String bucketName = ServiceUtils.findBucketNameInHostOrPath(
new java.net.URI(requestURI.toString()), getEndpoint());
if (bucketName != null && requestURI.getHost().startsWith(bucketName)) {
fullUrl = "/" + bucketName + fullUrl;
}
String queryString = new java.net.URI(requestURI.toString()).getRawQuery();
if (queryString != null && queryString.length() > 0) {
fullUrl += "?" + queryString;
}
// Generate a canonical string representing the operation.

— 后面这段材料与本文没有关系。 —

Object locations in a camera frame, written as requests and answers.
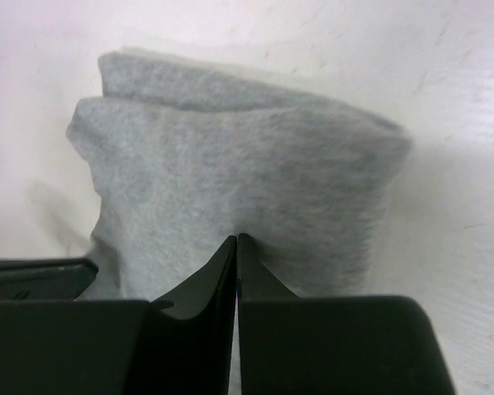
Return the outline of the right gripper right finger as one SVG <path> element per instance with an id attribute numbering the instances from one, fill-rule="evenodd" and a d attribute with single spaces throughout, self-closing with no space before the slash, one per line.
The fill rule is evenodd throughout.
<path id="1" fill-rule="evenodd" d="M 431 321 L 405 296 L 301 298 L 238 237 L 245 394 L 451 394 Z"/>

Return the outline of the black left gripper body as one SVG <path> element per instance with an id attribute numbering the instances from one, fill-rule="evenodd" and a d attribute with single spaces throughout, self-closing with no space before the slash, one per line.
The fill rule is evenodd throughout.
<path id="1" fill-rule="evenodd" d="M 0 301 L 75 300 L 98 271 L 86 257 L 0 259 Z"/>

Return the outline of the grey tank top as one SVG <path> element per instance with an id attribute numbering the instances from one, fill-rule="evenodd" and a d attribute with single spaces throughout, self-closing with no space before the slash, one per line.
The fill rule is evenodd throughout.
<path id="1" fill-rule="evenodd" d="M 67 136 L 100 196 L 90 298 L 164 294 L 229 235 L 301 295 L 359 292 L 412 148 L 395 123 L 323 96 L 168 58 L 108 53 Z"/>

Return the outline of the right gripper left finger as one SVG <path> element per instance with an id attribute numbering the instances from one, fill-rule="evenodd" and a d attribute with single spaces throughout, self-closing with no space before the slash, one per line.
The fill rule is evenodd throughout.
<path id="1" fill-rule="evenodd" d="M 0 394 L 227 393 L 235 253 L 153 301 L 0 301 Z"/>

String canonicalString = RestUtils.makeServiceCanonicalString(
httpMethod.getName(),
fullUrl,
convertHeadersToMap(httpMethod.getRequestHeaders()),
null,
getRestHeaderPrefix(),
getResourceParameterNames());
if (log.isDebugEnabled()) {
log.debug("Canonical string ('|' is a newline): " + canonicalString.replace('\n', '|'));
}
// Sign the canonical string.
String signedCanonical = ServiceUtils.signWithHmacSha1(
getProviderCredentials().getSecretKey(), canonicalString);
// Add encoded authorization to connection as HTTP Authorization header.
String authorizationString = getSignatureIdentifier() + " "
+ getProviderCredentials().getAccessKey() + ":" + signedCanonical;
httpMethod.setRequestHeader("Authorization", authorizationString);
} else {
throw new ServiceException("Unsupported property setting for "
+ "storage-service.request-signature-version \""
+ requestSignatureVersion + "\", must be one of: "
+ "\"AWS2\" (legacy), \"AWS4-HMAC-SHA256\"");
}
}
但是现在它抛出了新的问题:我们计算的请求签名与您提供的签名不匹配。检查您的密钥和签名方法。
如何解决 jets3t 的身份验证问题?也有 AWS SDK 的选项,但是如果我使用 AWS SDK 进行身份验证,两者如何一起管理?